【原创首发,文责自负】
1
我的根,扎在一片并不肥沃的土壤中,无法汲取到太多养分。
2020年中考那年,父亲去世,哥哥拿走家中所有财产给了二婚老婆,软弱的母亲寻死觅活,却为了供我上学走出大山孤身到北京当保姆。
从此,我成为妈妈唯一的救赎,只有我能、我敢为她作主。
我很爱妈妈,为了减轻她的压力,我经常拿着工资和奖学金交学费以及各种杂费。
但“生活”二字哪里像白纸黑字上写得那么轻松,有诗和远方,更有无尽的苟且。
2023年,酷暑,河北高考。
我拿着失利后的538分来到西安一所末流二本大学,便已与许多机会失之交臂。
高考后那个暑假,我疯玩了大半个月,便收了心,开始给表姐家的小孩补课。拿心血换得几千块钱后,我激动万分,打定主意以后要尽快经济独立。
细数高考后的寒暑假里,我几乎从未停歇。
母亲的通讯录中有北京的中介,我就开启寒暑假固定的“北漂”,因此我对北京的印象一直不太好。
不是北京本身不好,而是“在我”看到的不好。
2023年,隆冬,我年满十八周岁。
我和朋友F从唐山北站坐绿皮火车前往北京,身上穿着白色绒毛大衣,体面又温暖。
我和F当时住在小县城各自的哥哥家,而我二姑家的表兄与同事来往于市与县之间,所以我们省去50、60元的拼车费,被表兄的同事用汽车载到唐山北站。
上车前,表兄推着我进一家超市。
“我不要,表兄你别买了!”我内心不愿麻烦他,并不去挑喜欢的零食。
“不买什么呀,上车不得吃东西?”
表兄在货架边,见我愣站在一边,只好自己挑一堆他喜欢吃喝的东西,“再说到打工那,也可以吃点东西打发时间。”

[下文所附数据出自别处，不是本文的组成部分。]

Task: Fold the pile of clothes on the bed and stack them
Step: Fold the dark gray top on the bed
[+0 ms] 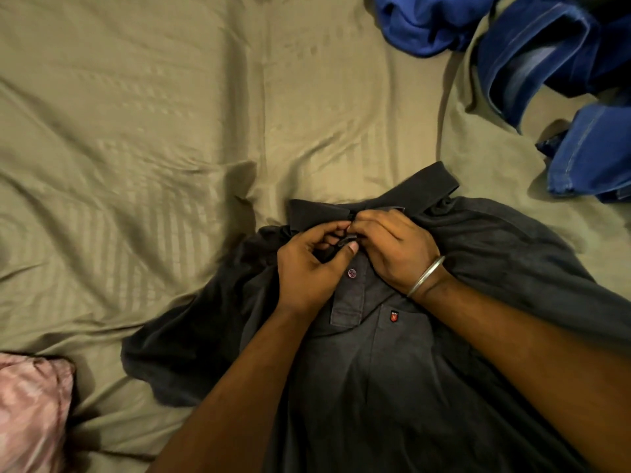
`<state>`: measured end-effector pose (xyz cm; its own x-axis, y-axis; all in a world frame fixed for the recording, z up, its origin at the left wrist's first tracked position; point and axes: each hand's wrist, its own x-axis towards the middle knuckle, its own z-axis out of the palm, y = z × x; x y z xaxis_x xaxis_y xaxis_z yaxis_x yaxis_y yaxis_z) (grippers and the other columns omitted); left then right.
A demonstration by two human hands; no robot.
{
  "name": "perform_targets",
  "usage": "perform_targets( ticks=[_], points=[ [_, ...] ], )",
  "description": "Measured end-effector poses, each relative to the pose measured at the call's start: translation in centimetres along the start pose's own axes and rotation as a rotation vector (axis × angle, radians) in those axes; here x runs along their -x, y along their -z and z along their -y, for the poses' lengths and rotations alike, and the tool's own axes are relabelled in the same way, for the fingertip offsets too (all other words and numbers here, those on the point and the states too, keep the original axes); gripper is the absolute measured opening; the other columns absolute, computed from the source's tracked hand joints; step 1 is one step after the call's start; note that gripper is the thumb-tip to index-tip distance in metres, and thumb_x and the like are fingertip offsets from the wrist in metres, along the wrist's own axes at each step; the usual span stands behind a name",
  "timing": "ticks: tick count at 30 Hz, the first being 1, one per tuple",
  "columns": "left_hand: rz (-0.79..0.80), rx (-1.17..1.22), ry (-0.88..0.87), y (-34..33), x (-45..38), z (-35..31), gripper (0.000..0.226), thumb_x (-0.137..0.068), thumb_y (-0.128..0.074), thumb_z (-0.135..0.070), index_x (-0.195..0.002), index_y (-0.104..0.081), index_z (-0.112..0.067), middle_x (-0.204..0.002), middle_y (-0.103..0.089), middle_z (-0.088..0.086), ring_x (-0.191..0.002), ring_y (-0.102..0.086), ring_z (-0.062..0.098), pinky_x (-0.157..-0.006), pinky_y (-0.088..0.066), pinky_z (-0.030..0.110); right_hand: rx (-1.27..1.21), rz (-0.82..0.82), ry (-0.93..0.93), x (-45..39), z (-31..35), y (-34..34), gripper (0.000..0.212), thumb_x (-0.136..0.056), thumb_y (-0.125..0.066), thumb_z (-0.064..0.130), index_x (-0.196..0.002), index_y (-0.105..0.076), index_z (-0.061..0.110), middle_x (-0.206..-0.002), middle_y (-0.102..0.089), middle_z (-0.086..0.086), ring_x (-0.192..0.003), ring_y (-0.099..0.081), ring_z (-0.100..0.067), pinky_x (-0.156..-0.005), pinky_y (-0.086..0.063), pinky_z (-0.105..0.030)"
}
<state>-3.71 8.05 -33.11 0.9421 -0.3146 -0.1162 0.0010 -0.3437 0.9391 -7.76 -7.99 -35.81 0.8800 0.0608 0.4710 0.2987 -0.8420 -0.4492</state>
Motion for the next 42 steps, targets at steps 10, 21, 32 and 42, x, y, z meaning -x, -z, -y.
perform_targets(
  ticks=[10, 21, 32, 42],
  points=[
    [-0.063, 0.013, 0.077, -0.4, -0.1, -0.1, 0.026, -0.081, -0.074, -0.004, -0.104, -0.077, -0.015, -0.091, -0.076, -0.008, -0.079, -0.071, 0.012, -0.079, -0.057, 0.023, -0.132, -0.006, -0.052, -0.1, 0.2, 0.4, 0.01, -0.084, -0.065, -0.003, -0.094, -0.065, -0.002, -0.101, -0.069, -0.014, -0.093, -0.066, -0.03, -0.086, -0.053, -0.035],
    [-0.129, -0.121, 0.053, -0.9, 0.1, -0.7, 0.025, -0.075, -0.077, -0.007, -0.098, -0.077, -0.016, -0.084, -0.075, -0.007, -0.073, -0.069, 0.005, -0.076, -0.058, 0.025, -0.119, 0.018, -0.071, -0.1, 0.4, 0.5, 0.012, -0.086, -0.059, -0.003, -0.096, -0.064, 0.001, -0.104, -0.069, -0.013, -0.091, -0.065, -0.032, -0.079, -0.054, -0.037],
    [0.013, -0.551, -0.13, -0.1, -0.7, -1.8, 0.02, -0.084, -0.071, -0.025, -0.101, -0.072, -0.015, -0.093, -0.071, 0.001, -0.081, -0.064, 0.012, -0.077, -0.052, 0.024, -0.12, 0.017, -0.108, -0.2, 0.3, 0.5, 0.025, -0.082, -0.062, -0.003, -0.107, -0.065, -0.005, -0.105, -0.066, -0.018, -0.099, -0.062, -0.03, -0.093, -0.049, -0.031],
    [0.118, -0.445, -0.016, 1.6, -1.7, -3.6, 0.02, -0.084, -0.07, -0.011, -0.103, -0.077, -0.015, -0.098, -0.076, -0.001, -0.088, -0.068, 0.003, -0.082, -0.05, 0.01, -0.067, -0.039, -0.009, 0.3, -0.2, 0.0, 0.015, -0.09, -0.062, 0.001, -0.1, -0.068, -0.008, -0.101, -0.065, -0.024, -0.085, -0.062, -0.038, -0.08, -0.049, -0.038]
  ],
)
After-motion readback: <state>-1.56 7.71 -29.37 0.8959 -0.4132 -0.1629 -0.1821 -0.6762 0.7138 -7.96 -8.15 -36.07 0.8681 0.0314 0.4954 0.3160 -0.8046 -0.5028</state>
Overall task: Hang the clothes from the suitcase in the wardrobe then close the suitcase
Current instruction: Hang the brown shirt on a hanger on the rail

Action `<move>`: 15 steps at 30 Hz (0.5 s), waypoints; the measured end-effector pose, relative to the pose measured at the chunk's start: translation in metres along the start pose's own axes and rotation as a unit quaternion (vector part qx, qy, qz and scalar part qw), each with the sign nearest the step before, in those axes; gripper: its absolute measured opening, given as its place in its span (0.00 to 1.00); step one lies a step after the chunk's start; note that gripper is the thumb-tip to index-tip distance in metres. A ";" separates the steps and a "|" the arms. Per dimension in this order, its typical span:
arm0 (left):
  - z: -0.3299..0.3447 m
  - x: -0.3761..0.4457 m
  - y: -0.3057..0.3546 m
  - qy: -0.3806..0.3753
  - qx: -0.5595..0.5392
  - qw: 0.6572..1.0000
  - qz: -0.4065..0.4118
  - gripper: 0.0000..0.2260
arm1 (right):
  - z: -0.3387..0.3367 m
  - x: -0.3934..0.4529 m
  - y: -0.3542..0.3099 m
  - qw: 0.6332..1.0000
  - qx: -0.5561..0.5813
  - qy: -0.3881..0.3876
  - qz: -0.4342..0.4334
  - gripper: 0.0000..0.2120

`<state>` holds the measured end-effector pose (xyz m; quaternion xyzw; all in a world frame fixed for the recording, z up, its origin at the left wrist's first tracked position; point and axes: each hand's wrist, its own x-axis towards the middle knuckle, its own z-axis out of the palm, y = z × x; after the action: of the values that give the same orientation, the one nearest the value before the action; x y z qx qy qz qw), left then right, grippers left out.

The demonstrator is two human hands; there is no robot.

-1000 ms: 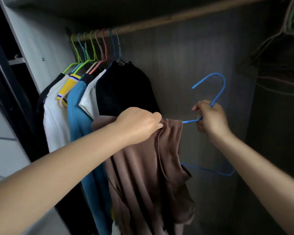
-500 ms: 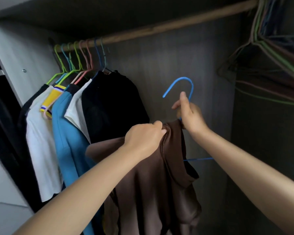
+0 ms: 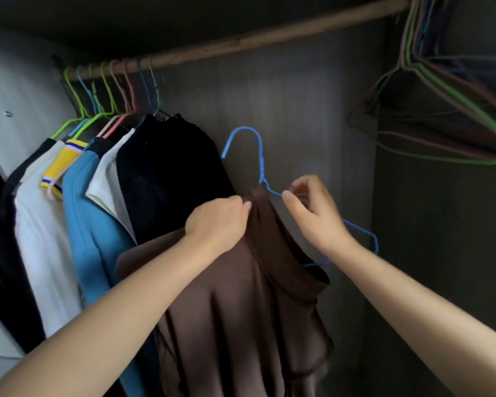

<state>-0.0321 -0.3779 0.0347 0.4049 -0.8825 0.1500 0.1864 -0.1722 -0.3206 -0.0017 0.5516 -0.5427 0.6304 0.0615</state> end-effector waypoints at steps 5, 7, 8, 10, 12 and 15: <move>-0.015 0.012 -0.026 0.077 -0.046 0.994 -0.064 0.19 | 0.014 -0.042 0.026 0.976 -0.052 -0.206 -0.052 0.20; -0.020 0.014 -0.030 0.099 -0.065 0.991 -0.066 0.19 | 0.029 -0.047 0.025 0.967 -0.012 -0.253 0.022 0.22; -0.022 0.014 -0.032 0.106 -0.072 0.989 -0.068 0.19 | 0.033 -0.044 0.020 0.963 0.032 -0.260 0.063 0.21; -0.025 0.014 -0.039 0.121 -0.099 0.984 -0.083 0.18 | 0.034 -0.035 0.013 0.944 0.058 -0.314 0.086 0.19; -0.027 0.013 -0.052 0.133 -0.144 0.974 -0.115 0.17 | 0.030 -0.025 0.012 0.900 -0.042 -0.433 0.036 0.19; -0.023 0.003 -0.069 0.154 -0.213 0.953 -0.150 0.19 | 0.015 -0.013 0.020 0.813 -0.174 -0.556 -0.005 0.14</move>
<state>0.0238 -0.4139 0.0644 0.4556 -0.7835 -0.0102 0.4225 -0.1711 -0.3330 -0.0273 0.7909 -0.5820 0.1112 -0.1528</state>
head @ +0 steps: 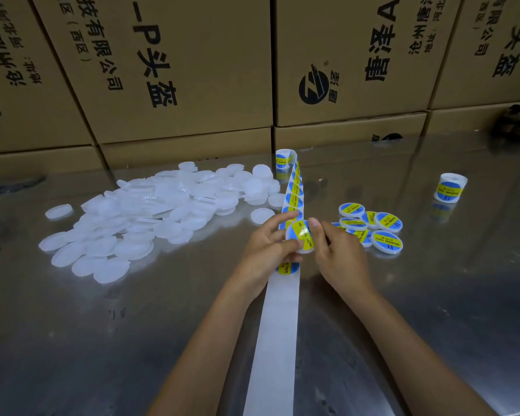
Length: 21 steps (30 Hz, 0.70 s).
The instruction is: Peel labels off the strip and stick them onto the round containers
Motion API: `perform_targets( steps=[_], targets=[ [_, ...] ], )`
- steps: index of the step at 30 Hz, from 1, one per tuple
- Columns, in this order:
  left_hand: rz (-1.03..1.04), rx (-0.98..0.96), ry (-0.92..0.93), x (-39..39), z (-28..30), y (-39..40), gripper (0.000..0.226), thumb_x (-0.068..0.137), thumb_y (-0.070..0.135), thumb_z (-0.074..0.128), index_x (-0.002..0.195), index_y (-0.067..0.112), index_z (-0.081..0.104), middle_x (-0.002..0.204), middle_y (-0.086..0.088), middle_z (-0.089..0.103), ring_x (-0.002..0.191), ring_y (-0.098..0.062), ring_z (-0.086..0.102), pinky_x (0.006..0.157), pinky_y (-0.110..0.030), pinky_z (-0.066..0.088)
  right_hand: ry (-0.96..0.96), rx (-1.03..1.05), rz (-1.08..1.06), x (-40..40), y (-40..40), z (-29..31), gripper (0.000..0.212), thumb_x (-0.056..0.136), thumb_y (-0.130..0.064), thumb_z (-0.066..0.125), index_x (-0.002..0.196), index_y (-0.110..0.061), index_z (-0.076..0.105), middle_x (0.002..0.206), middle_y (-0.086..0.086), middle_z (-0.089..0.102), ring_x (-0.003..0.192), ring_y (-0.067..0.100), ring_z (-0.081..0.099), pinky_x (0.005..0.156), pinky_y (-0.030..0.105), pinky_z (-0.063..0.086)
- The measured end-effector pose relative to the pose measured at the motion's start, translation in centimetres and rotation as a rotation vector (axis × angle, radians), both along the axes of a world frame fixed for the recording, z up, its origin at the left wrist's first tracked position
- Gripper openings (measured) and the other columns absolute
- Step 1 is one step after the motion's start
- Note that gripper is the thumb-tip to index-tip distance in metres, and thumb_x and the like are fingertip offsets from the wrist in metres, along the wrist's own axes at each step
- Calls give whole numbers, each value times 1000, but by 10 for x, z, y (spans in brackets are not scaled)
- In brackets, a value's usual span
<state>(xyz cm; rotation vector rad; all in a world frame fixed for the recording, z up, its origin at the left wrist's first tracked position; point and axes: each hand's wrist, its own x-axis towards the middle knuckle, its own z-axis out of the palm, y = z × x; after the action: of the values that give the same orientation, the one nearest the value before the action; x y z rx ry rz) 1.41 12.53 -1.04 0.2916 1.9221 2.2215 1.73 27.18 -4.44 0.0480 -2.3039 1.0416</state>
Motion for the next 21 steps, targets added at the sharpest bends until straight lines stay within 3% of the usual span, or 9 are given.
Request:
perform_targets(
  steps=[3,6,9,13,15,18,21],
  targets=[
    [-34,3,52,-1,1,-8,45,85,-12,68,123,12,67,103,-12,76,81,-25,74,73,-32,62,-27,-136,127,0,-2,2,40,104,-41,40,64,-36,43,56,-13,51,55,8,44,54,29,33],
    [24,78,25,0,4,-8,37,82,-10,73,114,8,67,99,-16,76,84,-31,76,70,-33,63,-49,-228,195,2,-5,5,39,101,-54,35,67,-37,46,60,-14,52,57,4,46,58,26,39],
    [87,139,9,0,6,-8,28,84,-8,71,106,9,66,96,-14,77,81,-29,76,65,-31,62,-106,-126,232,4,-7,4,40,91,-72,36,76,-38,49,65,-15,57,61,4,53,58,29,42],
    [181,169,5,0,6,-5,20,86,-3,72,99,11,70,86,-9,78,74,-23,76,56,-27,59,-109,-72,230,2,-7,4,46,84,-77,45,81,-31,54,67,-7,59,61,7,53,60,36,47],
    [244,153,16,2,5,-3,12,85,7,77,96,6,71,79,-6,77,69,-20,75,50,-26,57,-93,-49,229,2,-6,4,49,82,-77,48,78,-29,52,64,-4,56,57,9,50,58,39,46],
    [297,99,40,0,3,-2,18,85,14,78,95,1,72,79,-5,77,65,-18,74,46,-26,56,-62,-8,219,6,-6,4,37,83,-74,48,71,-39,47,59,-11,51,54,8,47,53,28,35],
    [290,63,59,-1,3,-3,16,87,18,77,93,4,72,79,-2,77,64,-17,73,45,-25,55,-48,14,201,7,-8,5,40,91,-67,43,66,-36,40,56,-13,46,52,11,42,51,29,31]
  ],
)
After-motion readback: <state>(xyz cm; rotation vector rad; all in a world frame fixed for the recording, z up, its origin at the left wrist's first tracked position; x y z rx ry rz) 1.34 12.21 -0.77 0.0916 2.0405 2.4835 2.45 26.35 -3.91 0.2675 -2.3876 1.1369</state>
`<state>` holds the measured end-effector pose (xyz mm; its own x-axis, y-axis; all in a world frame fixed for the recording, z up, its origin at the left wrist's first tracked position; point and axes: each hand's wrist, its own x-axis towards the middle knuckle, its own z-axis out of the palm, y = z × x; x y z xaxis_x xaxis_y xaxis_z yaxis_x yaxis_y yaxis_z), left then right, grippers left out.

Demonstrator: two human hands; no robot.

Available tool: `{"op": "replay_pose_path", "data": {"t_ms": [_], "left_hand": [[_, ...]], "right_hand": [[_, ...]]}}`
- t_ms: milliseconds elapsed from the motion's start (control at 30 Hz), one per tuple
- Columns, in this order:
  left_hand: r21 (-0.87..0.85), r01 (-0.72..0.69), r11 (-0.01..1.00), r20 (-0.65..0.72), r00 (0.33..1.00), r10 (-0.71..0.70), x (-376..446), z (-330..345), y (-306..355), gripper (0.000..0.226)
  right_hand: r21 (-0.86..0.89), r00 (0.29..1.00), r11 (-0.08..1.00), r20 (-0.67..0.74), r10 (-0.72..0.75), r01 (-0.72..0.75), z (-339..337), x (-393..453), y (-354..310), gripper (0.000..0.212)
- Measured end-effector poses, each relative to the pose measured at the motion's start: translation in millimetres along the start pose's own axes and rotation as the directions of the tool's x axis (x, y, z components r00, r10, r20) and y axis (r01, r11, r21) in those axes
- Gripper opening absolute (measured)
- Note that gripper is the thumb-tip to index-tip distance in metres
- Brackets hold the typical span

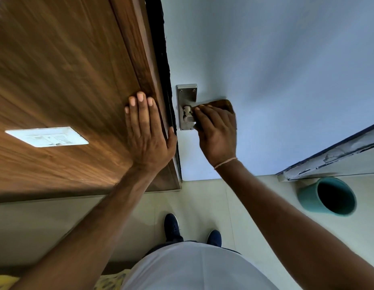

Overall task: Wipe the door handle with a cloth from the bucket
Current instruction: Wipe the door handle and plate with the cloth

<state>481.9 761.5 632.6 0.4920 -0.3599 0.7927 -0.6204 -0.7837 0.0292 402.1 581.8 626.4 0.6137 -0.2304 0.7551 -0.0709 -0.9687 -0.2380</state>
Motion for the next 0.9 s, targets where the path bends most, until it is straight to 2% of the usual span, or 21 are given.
{"op": "replay_pose_path", "data": {"t_ms": [167, 267, 333, 467, 567, 733, 833, 900], "left_hand": [[0.013, -0.004, 1.0, 0.0, 1.0, 0.004, 0, 2, -1, 0.091], [0.022, -0.004, 1.0, 0.003, 1.0, 0.004, 0, 2, -2, 0.09], [0.023, -0.002, 1.0, 0.003, 1.0, 0.002, 0, 1, -2, 0.09], [0.023, -0.003, 1.0, 0.003, 1.0, 0.003, 2, 1, -1, 0.094], [0.036, -0.011, 0.999, 0.006, 1.0, 0.011, 0, 1, -3, 0.092], [0.052, -0.01, 0.999, 0.005, 1.0, 0.01, 1, 1, -2, 0.089], [0.044, 0.0, 0.999, -0.001, 1.0, 0.0, 2, 4, 4, 0.091], [0.039, 0.01, 0.999, -0.005, 1.0, -0.01, 2, 5, 4, 0.091]], "right_hand": [[0.059, 0.986, 0.986, 0.042, -0.159, 0.157, 3, 4, 1, 0.029], [0.019, 0.991, 0.991, 0.012, -0.135, 0.135, -7, -2, 24, 0.032], [0.053, 0.993, 0.992, 0.001, -0.115, 0.115, -5, 2, 22, 0.03], [0.144, 0.973, 0.964, 0.022, -0.228, 0.223, 15, 15, -6, 0.026], [0.129, 0.959, 0.952, 0.022, -0.282, 0.277, 8, 16, 3, 0.027], [0.048, 0.981, 0.979, -0.013, -0.196, 0.196, -7, 8, 21, 0.028], [0.04, 0.975, 0.975, -0.006, -0.22, 0.22, -6, 8, 18, 0.025], [0.026, 0.985, 0.985, 0.007, -0.172, 0.172, -15, 4, 35, 0.023]]}}
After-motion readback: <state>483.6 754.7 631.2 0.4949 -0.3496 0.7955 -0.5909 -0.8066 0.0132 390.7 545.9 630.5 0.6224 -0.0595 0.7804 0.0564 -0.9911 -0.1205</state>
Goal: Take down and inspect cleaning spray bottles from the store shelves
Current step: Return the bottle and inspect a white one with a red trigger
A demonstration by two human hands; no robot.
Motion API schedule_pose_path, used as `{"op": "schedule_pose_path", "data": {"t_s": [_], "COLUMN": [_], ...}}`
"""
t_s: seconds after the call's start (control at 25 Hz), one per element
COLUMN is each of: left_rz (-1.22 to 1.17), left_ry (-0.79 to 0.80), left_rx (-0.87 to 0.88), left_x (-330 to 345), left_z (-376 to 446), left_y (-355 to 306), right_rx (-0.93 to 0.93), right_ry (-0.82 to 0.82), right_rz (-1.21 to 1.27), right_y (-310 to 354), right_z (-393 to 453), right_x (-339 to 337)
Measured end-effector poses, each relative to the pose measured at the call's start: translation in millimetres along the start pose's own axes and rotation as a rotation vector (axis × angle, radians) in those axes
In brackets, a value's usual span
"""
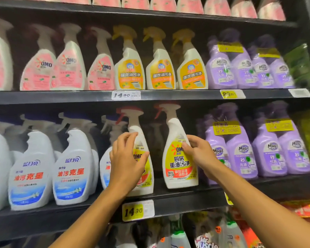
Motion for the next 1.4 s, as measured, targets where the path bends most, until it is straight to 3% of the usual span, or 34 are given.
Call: {"op": "schedule_pose_path", "data": {"t_s": [0.2,0.4,0.68,1.4], "left_rz": [-0.175,-0.351,-0.376,-0.376], "left_ry": [0.214,0.305,0.373,0.342], "left_rx": [-0.323,-0.454,-0.469,-0.475], "left_x": [12.2,12.7,16.0,14.2], "left_z": [-15.1,-32.9,-45.9,-48.0], "left_y": [46.7,68.5,80.8,84.6], "right_rx": [-0.023,0.033,0.060,0.084], "right_ry": [0.063,0.101,0.305,0.270], "right_rz": [0.040,0.130,0.111,0.113], "right_y": [-14.5,-27.7,-35.2,-50.0], "right_z": [7.4,10.4,9.2,2.1], "right_x": [4.3,20.6,28.4,34.2]}}
Point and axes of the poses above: each hand's wrist, its own z-axis towards the middle knuckle, its own x-axis out of the palm, y = z × x, the point moved 6 cm from there along z, towards the middle knuckle, and after that the axes turned 7 degrees about -y, right-handed, at the moved point
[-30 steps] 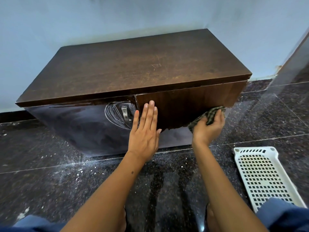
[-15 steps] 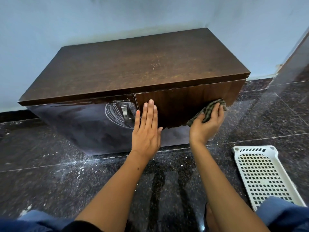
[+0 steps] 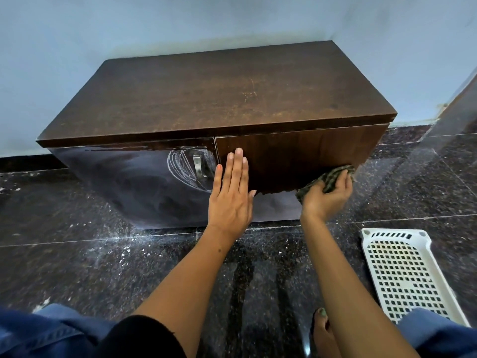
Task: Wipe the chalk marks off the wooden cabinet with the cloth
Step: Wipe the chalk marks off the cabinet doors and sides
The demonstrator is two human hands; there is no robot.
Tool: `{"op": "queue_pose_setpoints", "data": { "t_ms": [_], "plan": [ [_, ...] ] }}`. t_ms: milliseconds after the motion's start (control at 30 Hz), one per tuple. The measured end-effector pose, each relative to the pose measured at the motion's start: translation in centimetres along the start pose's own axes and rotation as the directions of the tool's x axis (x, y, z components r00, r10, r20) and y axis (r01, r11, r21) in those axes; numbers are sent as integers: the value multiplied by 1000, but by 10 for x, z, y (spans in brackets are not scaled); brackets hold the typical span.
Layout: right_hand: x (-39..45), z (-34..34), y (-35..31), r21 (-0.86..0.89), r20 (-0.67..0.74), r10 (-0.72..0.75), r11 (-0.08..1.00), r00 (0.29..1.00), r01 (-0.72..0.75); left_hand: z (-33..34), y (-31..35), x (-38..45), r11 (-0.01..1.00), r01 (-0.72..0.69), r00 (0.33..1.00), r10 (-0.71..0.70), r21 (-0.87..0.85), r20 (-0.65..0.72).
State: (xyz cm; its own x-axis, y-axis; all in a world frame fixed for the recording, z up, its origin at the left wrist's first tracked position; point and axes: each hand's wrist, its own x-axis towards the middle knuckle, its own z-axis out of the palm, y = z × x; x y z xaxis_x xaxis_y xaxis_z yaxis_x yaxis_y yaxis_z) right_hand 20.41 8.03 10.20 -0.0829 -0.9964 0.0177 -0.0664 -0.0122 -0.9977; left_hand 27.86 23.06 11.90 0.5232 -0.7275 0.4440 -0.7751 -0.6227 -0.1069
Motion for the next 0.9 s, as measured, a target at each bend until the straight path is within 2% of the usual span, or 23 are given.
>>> {"op": "queue_pose_setpoints", "data": {
  "t_ms": [67,200,233,300,367,433,533,600,667,767,800,900],
  "plan": [
    [11,-4,0,-2,-30,54,999,998,-54,1,-1,0,1000,-15,1000,15,5,-12],
    [6,0,-8,-81,-41,-180,981,983,176,1,0,1,1000,-11,1000,11,-17,-13],
    [1,2,-7,-64,-28,-193,980,981,191,1,1,1,1000,-4,1000,4,-18,-7],
    [0,2,-1,-18,-17,-112,994,994,112,2,0,1,1000,-4,1000,4,-10,-4],
    [9,-3,3,-10,-35,58,998,998,-58,2,-2,0,1000,-22,1000,22,10,-9],
    [20,-8,3,-19,-63,100,995,993,-102,2,-4,0,999,-38,999,38,27,-13],
    [16,-6,-5,-43,-58,-106,994,993,104,0,-3,2,999,-34,999,34,28,-19],
    [8,-3,-6,-36,-41,-165,986,985,164,0,-1,2,1000,-27,1000,27,16,-13],
    [9,-3,-2,-4,-52,-96,995,994,96,0,-3,1,999,-31,999,31,14,-12],
    [28,-9,0,8,-87,88,996,992,-88,1,-5,1,998,-47,999,48,31,-10],
    [32,-11,-1,-2,-96,92,996,991,-93,0,-5,1,998,-47,999,47,33,-8],
    [22,-7,-10,-9,-78,-122,993,989,121,0,-3,1,999,-32,999,32,25,-8]
  ]
}}
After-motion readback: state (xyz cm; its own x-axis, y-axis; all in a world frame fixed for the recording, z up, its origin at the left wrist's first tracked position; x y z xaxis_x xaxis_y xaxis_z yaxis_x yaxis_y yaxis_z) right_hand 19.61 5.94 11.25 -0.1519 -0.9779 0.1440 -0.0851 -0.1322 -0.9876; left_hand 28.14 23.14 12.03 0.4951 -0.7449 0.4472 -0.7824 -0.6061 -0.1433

店老板捂嘴笑着打趣:“我说,你还有这么小的妹子?你对她可真好啊!”
父亲是爷奶的第七子,我又是家中幺女,所以家族中我的同辈都早已结婚生子。
“真不用买啦!”我无奈笑着瞧店老板一眼,有些难为情。
“你和你小伙伴两个人,分着吃呗......”表兄根本不理我的要求。
离开后,表兄将我与F送到他同事车边,请他同事顺路送我们。
当时我与F认知尚浅,只去过唐山站,自发地认为唐山站与唐山北站是一个地方,殊不知两地相隔甚远。
去往唐山站的半路,那个同事问起,我们才意识到这个错误,他赶忙又掉车,绕路送我们到唐山北站。
火车上,一路上飘着烟味与泡面味,我们耳中充斥着小孩的哭闹声、男男女女的嬉笑唠嗑声与打电话声。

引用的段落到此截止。